Task requirements
Select the lines below containing the word "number".

Supplied material
---------------

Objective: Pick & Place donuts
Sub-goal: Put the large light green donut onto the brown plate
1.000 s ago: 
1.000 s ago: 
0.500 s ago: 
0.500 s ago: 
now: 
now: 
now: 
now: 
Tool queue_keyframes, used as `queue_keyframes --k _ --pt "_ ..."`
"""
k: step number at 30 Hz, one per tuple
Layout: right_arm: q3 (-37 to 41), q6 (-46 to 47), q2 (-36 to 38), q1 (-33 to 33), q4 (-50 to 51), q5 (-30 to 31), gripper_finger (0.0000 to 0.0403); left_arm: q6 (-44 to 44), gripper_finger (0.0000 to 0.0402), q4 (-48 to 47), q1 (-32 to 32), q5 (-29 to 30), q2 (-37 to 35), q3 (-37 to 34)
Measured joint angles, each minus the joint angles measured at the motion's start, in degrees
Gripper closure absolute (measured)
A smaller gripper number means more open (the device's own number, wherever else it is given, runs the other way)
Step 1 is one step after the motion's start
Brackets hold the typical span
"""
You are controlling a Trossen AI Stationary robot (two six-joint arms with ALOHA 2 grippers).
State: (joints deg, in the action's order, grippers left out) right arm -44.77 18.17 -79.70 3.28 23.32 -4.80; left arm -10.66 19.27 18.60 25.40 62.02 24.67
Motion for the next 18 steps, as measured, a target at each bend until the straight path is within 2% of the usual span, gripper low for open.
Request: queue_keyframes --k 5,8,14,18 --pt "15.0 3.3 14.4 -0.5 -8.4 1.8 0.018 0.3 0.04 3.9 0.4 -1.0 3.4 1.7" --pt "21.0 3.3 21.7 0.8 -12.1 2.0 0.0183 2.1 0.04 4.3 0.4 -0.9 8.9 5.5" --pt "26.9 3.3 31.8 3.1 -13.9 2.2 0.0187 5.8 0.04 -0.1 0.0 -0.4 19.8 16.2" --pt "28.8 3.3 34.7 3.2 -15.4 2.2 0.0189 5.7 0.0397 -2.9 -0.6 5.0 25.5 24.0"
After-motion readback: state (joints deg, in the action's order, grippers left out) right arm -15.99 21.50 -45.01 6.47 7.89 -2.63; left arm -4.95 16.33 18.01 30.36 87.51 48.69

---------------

Answer space
k: step number at 30 Hz, one per tuple
A smaller gripper number means more open (the device's own number, wherever else it is given, runs the other way)

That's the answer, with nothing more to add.